• **DATASET EXTRACT**:
---+---
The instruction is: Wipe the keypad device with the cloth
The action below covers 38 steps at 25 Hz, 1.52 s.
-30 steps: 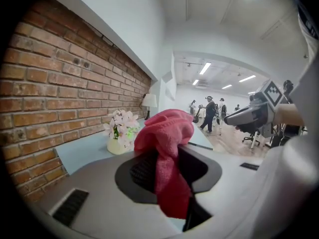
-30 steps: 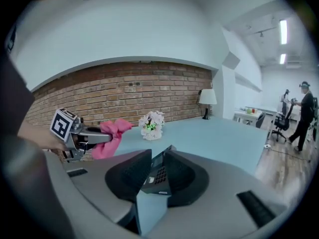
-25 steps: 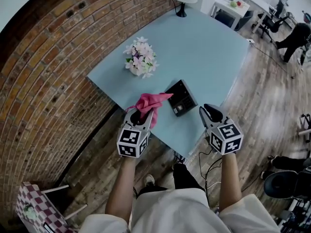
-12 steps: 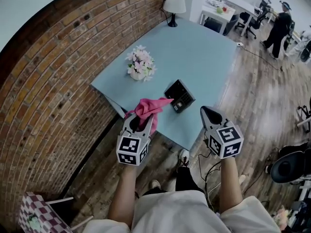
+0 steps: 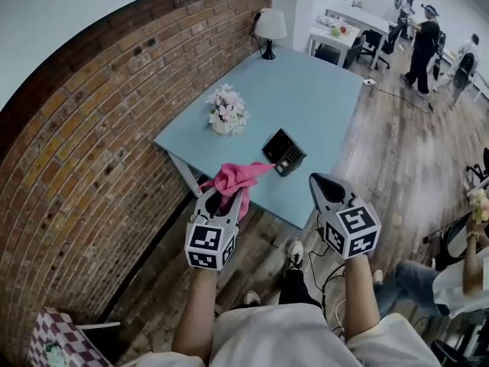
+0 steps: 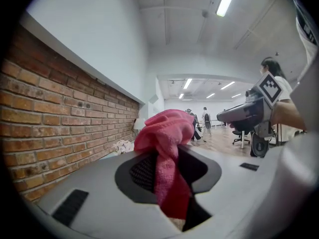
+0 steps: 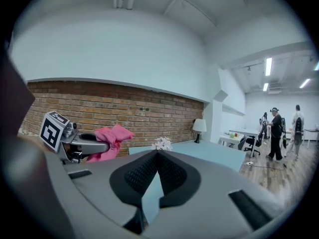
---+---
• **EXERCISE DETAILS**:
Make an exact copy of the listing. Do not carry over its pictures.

• **RESULT OF THIS EXERCISE**:
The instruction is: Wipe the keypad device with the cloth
The action below covers 38 steps at 25 Hz, 1.52 s.
-30 steps: 
-30 steps: 
-25 steps: 
-12 steps: 
+0 steps: 
+0 steps: 
+0 steps: 

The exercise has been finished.